Up until this very moment I never realized how much drugs changed even my own life.
Somewhere in time, I almost forgot I had an aunt. I would see her on Christmas and a few other times throughout the year. I guess there were a few times I actually saw the real her. One time was at my baby shower. I was opening up the present she got me. It was my baby blanket. She knew my mom would lose it (which is so true)…so she saved it all those years for me. I cannot help but think of the countless times she moved. Every time she carried along with her my baby blanket and I had no idea. I wonder if my blanket brought her any comfort. Was it some reminder to her of who she once was?
Mental illness and drugs are indeed a horrible combination. The insensitivity and ignorance toward them are as well though. I know it is hard to think of the person they once were. It is hard to think somewhere under all the gunk the person still remains. Maybe we are playing God when we feel the person is beyond hope; when we forget the person is still in there struggling beyond what we can ever imagine.
Oh, how Satan want us to forget that person…
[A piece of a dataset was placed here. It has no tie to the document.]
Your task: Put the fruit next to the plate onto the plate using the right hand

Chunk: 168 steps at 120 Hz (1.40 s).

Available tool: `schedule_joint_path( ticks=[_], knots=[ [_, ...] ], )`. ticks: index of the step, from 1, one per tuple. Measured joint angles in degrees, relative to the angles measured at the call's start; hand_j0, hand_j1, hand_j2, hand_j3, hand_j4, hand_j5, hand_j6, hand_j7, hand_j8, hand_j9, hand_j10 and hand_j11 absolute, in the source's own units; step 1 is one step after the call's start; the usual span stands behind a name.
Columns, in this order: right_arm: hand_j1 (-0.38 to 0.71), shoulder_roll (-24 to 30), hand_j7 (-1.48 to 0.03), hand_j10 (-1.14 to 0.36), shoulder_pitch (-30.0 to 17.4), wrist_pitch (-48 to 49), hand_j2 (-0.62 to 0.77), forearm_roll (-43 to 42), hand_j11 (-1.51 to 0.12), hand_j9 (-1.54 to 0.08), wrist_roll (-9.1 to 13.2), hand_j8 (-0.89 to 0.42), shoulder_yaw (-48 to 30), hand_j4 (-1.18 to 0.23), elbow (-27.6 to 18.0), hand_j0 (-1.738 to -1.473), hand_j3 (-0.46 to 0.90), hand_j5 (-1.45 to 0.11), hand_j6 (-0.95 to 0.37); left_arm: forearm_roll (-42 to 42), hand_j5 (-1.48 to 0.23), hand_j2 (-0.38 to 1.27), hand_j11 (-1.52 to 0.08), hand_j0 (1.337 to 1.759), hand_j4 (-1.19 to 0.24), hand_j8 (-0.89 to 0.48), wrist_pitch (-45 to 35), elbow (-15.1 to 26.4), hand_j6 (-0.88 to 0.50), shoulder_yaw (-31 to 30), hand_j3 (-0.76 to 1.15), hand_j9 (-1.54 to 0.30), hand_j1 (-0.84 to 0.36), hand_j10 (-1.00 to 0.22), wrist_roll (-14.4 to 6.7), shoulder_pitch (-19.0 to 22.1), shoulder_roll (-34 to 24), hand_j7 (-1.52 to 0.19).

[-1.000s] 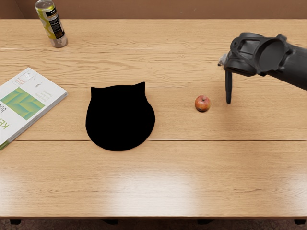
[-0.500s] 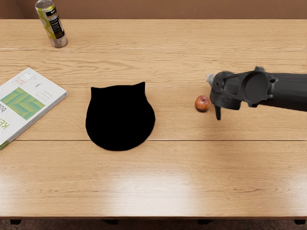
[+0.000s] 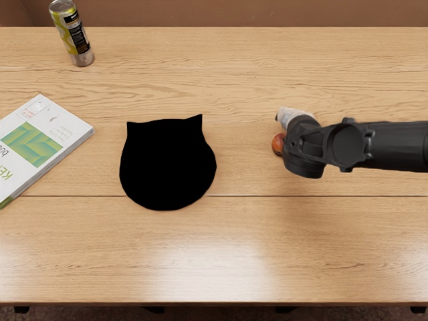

And I did. I forgot she still existed. I forgot the person who still remained deserved grace, forgiveness, and love. Just like we all deserve those things. I pray the last moments of her life she called out to God. Oh I pray…
One response to “Drugs and a Well Traveled Baby Blanket”
How heart-wrenching. Sadly I think each and every one of us has at least one family member who struggles in this way. Satan is such a liar and tricks so many people into drug use. You’re right about us having to love those people beyond their drug abuse.